Oh yeah- and is there a wood stove compatible fire log, I've been thinking of carrying something like that at the store. We have something called a Java Log that's OK for inserts, does that mean it will also work in a traditional woodstove...........
 
Hey, Mark samething happened to me last year, ashpan was not in all the way and It took me a few mins to find the problem. I always make sure that Ash Pan is installed and sealed correctly now!!

How about something like a bio-block/Brick or something like it for woodstoves, I burnt a couple last year and they worked OK, Wouldn't want to use them everyday, Wood is cheaper and IMO burns better for me, but someone that just wanted to take the chill off once in a while they would work, are dry and easy to transport and store.
 
I don't think ice cubes in a pot on top of the stoves would do much. Some people keep a rolled up wet newspaper in a plastic bag on hand to toss into the firebox to cool off a raging inferno. A buildup of ashes behind the ash drawer can cause the door not to seal properly and is something to always be on the lookout for.
 
What I have done with every stove I have ever had is let that ash drawer fill up with ashes and never touch it again. Scooping out a few shovels of ashes just ain't that hard and not as messy as ash drawers.
 
Thanks guys- I'll check all those areas out. Hmm- a bio brick, anyone know where I can get them? I just wanna get a couple to guage public reaction to something like this...............
 
There is always a small risk that opening the door to toss in the wet newspaper could add more air to the fire and a flush of heat up the flue to ignite creosote that is right on the verge of ignition. A contingency plan that can cut off the combustion air more completely is worth consideration. Care must be exercised there too as suddenly starving a raging fire could set up a sequence of mini explosions that might dislodge the flue pipe.

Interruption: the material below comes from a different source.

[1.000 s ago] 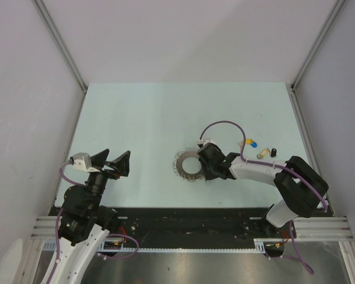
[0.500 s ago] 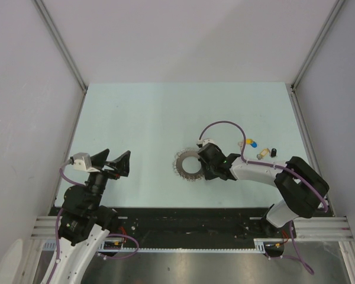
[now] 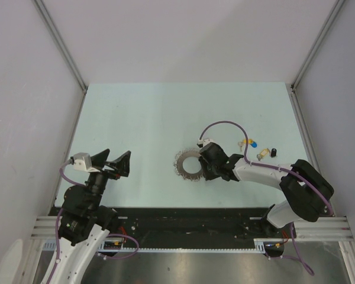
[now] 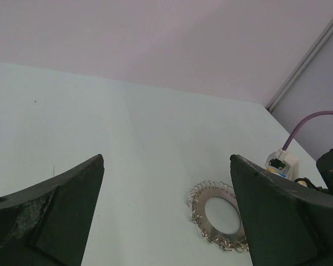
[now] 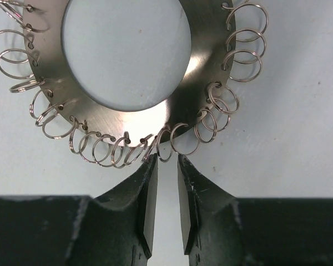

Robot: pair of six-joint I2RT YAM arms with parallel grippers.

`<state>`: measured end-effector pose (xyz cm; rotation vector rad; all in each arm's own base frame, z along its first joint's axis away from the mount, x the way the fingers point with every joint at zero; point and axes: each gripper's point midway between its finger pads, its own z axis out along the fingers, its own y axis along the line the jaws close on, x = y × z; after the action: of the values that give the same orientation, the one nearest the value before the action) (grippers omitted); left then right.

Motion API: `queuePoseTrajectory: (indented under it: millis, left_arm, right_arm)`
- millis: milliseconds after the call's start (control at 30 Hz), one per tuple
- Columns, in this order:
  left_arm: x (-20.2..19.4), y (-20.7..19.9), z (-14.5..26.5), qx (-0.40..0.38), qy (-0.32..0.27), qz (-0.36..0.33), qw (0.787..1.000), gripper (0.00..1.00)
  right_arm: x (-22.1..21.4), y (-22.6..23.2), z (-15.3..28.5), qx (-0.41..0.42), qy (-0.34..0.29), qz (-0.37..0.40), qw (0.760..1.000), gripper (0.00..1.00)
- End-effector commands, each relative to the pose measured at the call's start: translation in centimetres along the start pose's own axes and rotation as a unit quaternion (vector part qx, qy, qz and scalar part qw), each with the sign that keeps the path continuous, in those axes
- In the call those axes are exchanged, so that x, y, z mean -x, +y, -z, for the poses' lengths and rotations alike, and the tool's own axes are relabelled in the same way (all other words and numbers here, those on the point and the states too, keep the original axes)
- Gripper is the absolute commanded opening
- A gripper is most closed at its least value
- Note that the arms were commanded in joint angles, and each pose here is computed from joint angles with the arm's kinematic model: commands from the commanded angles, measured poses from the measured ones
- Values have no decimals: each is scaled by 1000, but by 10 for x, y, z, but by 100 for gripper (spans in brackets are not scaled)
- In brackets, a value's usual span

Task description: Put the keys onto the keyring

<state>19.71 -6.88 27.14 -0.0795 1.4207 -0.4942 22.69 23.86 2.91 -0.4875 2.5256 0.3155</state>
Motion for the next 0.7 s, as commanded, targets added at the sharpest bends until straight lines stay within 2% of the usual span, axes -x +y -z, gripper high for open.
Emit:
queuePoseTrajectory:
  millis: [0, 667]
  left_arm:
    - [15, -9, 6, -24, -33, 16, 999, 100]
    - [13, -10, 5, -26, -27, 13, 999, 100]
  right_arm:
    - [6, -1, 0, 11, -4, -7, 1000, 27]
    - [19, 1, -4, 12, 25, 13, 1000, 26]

Fiddling with an improperly closed ash door can also let in more air at a time you want less air for the above mentioned reason.
 
Thats why I oredered my stove without an ash drawer. Last stove I had had one and I never really saw the value in it. I use the Ash Trap. I like the wet newspaper idea.
 
WOW! One thousand degrees... we're hot burners but have never been there before. Scary.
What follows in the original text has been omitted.